Material provided Block Start

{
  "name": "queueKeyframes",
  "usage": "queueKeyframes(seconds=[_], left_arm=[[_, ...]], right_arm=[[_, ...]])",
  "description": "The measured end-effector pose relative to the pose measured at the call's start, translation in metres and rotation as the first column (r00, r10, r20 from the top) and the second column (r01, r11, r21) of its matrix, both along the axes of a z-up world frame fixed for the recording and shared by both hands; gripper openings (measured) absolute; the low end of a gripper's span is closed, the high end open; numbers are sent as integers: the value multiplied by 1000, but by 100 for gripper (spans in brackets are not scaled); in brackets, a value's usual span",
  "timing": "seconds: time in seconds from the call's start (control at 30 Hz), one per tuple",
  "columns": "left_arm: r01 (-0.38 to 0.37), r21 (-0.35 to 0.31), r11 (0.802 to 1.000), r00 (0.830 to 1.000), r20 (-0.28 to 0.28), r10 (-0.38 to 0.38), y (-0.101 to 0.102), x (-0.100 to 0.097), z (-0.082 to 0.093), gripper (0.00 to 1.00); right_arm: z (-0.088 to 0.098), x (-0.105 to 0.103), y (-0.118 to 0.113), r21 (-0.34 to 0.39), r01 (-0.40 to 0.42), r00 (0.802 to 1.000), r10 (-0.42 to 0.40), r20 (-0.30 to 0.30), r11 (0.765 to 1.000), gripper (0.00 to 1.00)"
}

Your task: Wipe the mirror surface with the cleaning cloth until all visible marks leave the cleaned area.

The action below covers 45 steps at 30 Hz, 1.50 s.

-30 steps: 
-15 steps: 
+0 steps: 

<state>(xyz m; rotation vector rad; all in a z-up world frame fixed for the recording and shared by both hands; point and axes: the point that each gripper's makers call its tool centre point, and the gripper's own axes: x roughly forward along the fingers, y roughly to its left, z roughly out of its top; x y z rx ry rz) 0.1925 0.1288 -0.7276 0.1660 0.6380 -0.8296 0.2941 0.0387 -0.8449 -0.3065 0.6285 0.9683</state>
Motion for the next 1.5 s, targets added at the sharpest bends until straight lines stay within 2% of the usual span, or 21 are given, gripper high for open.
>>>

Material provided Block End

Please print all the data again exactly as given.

_Solution to the problem_:
{
  "name": "queueKeyframes",
  "usage": "queueKeyframes(seconds=[_], left_arm=[[_, ...]], right_arm=[[_, ...]])",
  "description": "The measured end-effector pose relative to the pose measured at the call's start, translation in metres and rotation as the first column (r00, r10, r20 from the top) and the second column (r01, r11, r21) of its matrix, both along the axes of a z-up world frame fixed for the recording and shared by both hands; gripper openings (measured) absolute; the low end of a gripper's span is closed, the high end open; numbers are sent as integers: the value multiplied by 1000, but by 100 for gripper (spans in brackets are not scaled); in brackets, a value's usual span",
  "timing": "seconds: time in seconds from the call's start (control at 30 Hz), one per tuple",
  "columns": "left_arm: r01 (-0.38 to 0.37), r21 (-0.35 to 0.31), r11 (0.802 to 1.000), r00 (0.830 to 1.000), r20 (-0.28 to 0.28), r10 (-0.38 to 0.38), y (-0.101 to 0.102), x (-0.100 to 0.097), z (-0.082 to 0.093), gripper (0.00 to 1.00); right_arm: z (-0.088 to 0.098), x (-0.105 to 0.103), y (-0.118 to 0.113), r21 (-0.34 to 0.39), r01 (-0.40 to 0.42), r00 (0.802 to 1.000), r10 (-0.42 to 0.40), r20 (-0.30 to 0.30), r11 (0.765 to 1.000), gripper (0.00 to 1.00)"
}

Your task: Wipe the mirror surface with the cleaning cloth until all visible marks leave the cleaned area.

The action below covers 45 steps at 30 Hz, 1.50 s.

-30 steps: 
-15 steps: 
+0 steps: 

<state>(xyz m; rotation vector rad; all in a z-up world frame fixed for the recording and shared by both hands; point and axes: the point that each gripper's makers call its tool centre point, and the gripper's own axes: x roughly forward along the fingers, y roughly to its left, z roughly out of its top; x y z rx ry rz) 0.1925 0.1288 -0.7276 0.1660 0.6380 -0.8296 0.2941 0.0387 -0.8449 -0.3065 0.6285 0.9683</state>
Motion for the next 1.5 s, targets added at the sharpest bends until straight lines stay within 2% of the usual span, or 21 are given, gripper high for open.
>>>

No more output remains.